What to work on =>
Pull out each line of the data that includes the word "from".

Collected data =>
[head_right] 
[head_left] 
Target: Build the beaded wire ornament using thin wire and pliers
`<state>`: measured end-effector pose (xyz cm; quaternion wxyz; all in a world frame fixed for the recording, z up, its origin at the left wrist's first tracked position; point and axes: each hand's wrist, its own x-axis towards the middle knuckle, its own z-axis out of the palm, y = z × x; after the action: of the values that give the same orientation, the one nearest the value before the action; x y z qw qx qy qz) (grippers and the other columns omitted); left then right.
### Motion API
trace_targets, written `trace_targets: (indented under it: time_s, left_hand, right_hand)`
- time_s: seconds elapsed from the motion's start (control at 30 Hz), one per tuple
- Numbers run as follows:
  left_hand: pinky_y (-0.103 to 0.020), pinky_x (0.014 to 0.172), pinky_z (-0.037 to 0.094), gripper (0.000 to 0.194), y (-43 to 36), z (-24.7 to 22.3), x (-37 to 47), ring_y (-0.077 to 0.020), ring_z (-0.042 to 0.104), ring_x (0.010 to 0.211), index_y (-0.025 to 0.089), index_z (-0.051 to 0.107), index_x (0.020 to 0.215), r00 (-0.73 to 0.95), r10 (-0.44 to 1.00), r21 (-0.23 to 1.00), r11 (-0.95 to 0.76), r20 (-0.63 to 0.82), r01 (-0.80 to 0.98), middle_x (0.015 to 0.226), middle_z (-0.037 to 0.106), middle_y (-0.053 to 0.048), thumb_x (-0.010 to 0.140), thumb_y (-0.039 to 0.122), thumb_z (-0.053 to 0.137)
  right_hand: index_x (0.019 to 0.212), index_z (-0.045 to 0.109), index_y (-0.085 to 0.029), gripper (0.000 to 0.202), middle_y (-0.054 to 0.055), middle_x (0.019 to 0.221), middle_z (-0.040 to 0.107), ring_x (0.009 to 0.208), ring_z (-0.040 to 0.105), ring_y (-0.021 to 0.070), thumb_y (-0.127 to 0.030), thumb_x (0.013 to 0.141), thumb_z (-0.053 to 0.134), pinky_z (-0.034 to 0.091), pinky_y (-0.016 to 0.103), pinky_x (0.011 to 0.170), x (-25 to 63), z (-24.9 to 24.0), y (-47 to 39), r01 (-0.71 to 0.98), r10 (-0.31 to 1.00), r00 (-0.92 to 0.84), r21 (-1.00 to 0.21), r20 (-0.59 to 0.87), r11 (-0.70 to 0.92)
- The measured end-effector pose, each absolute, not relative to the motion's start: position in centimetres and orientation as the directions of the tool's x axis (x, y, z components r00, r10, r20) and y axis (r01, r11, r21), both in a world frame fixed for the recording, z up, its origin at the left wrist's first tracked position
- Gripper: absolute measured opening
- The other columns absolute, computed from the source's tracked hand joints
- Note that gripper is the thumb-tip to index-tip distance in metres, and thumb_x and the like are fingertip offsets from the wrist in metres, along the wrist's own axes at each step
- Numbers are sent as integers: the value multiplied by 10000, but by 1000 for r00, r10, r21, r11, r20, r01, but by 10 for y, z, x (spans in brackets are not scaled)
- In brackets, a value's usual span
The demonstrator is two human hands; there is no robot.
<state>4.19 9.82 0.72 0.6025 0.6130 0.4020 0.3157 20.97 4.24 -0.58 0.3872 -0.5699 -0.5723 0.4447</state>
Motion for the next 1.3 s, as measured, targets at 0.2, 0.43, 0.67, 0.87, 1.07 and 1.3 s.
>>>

Final answer =>
- time_s: seconds elapsed from the motion's start (control at 30 Hz), one per tuple
- The other columns absolute, computed from the source's tracked hand joints
- Note that gripper is the thumb-tip to index-tip distance in metres, and thumb_x and the like are fingertip offsets from the wrist in metres, along the wrist's own axes at each step

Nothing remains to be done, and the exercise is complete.